Le disque est toujours d’une forme ronde ou ovoïde : il est quelquefois très pesant et était souvent revêtu d’un vernis d’or qui lui donnait la propriété de réfléchir les objets avec la plus grande netteté.

Le même principe décoratif se retrouve dans les miroirs grecs ou étrusques. Le manche ou support est très souvent caractérisé par une figure : ici, c’est un atlante nu, qui porte son fardeau (fig. 510) ; plus loin, c’est une femme, dont le vêtement fournit de curieux documents sur le costume étrusque (fig. 511).

Le revers du disque poli dans lequel on se regardait était souvent décors de petites scènes gravées dans le métal et encadrées de gracieux ornements, comme le montrent les figures 512 et 513. Nous avons montré ailleurs un miroir dont le principe décoratif est emprunté aux Orientaux.
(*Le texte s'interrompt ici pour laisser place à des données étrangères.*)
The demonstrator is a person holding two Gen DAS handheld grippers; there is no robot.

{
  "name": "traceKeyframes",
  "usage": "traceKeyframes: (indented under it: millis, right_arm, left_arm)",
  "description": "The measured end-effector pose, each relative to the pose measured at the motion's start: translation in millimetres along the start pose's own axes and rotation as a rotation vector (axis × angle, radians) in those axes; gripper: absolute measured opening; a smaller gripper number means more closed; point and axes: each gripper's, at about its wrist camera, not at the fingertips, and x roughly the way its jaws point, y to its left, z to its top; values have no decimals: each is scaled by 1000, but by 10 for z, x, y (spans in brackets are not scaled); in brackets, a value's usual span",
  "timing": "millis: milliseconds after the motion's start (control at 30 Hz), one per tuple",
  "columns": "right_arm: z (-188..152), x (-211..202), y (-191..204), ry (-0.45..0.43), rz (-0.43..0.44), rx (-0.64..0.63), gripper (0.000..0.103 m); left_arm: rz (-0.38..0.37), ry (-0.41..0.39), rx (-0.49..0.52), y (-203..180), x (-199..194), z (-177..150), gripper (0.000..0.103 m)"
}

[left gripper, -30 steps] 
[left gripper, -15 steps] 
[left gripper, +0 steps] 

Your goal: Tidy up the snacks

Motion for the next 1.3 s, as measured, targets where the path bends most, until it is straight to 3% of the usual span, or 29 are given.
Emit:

Toutes les femmes avaient un miroir. Les courtisanes vieillies faisaient quelquefois hommage de leur miroir dans le temple de Vénus, qui avait été bienveillante pour elle. C’est ce qu’on voit par une épi-gramme votive de l’anthologie grecque : Moi, cette fière Laïs, dont la Grèce était le jouet, et qui avais à ma porte un essaim de jeunes amants, je consacre à Vénus ce miroir, parce que je ne veux pas me voir telle que je suis, et que je ne peux pas me voir telle que j’étais.

 

LES PARFUMS. — Tous les peuples de l’antiquité ont usé des parfums ; les auteurs grecs et latins y font de fréquentes allusions, et nos collections publiques sont remplies d’objets s’y rattachant. Ce sont des petits vases destinés à contenir des odeurs, des boîtes pour les pommades, des cuillères dans lesquelles on mettait divers ingrédients colorants, et mille autres objets qui montrent que, sous ce rapport, les anciens étaient au moins aussi avancés que nous pouvons l’être aujourd’hui. Les vases qui avaient cette destination étaient généralement de forme allongée, avec un goulot fort étroit, dans lequel on trempait une aiguille ou un pinceau pour y prendre le suc colorant, ou bien qu’on versait goutte à goutte sur la chevelure ou la barbe si c’était un parfum. (Fig. 514 et 515.)

Beaucoup de ces petits vases étaient en verre et le musée du Louvre en possède une assez riche collection. Mais il y a aussi des vases à parfum en argile peinte, décorés de sujets ou d’ornements sur la panse. Nous donnons, figures 516 et 517, deux vases dont la forme répond au type le plus habituellement consacré à cet usage : la panse est assez enflée, le col étroit et le goulot s’épanouit à l’ouverture comme le calice d’une fleur. Quoique la forme de ces vases soit généralement allongée, on en trouve également d’une forme très différente, qui paraissent avoir servi également pour des usages de toilette (fig. 518).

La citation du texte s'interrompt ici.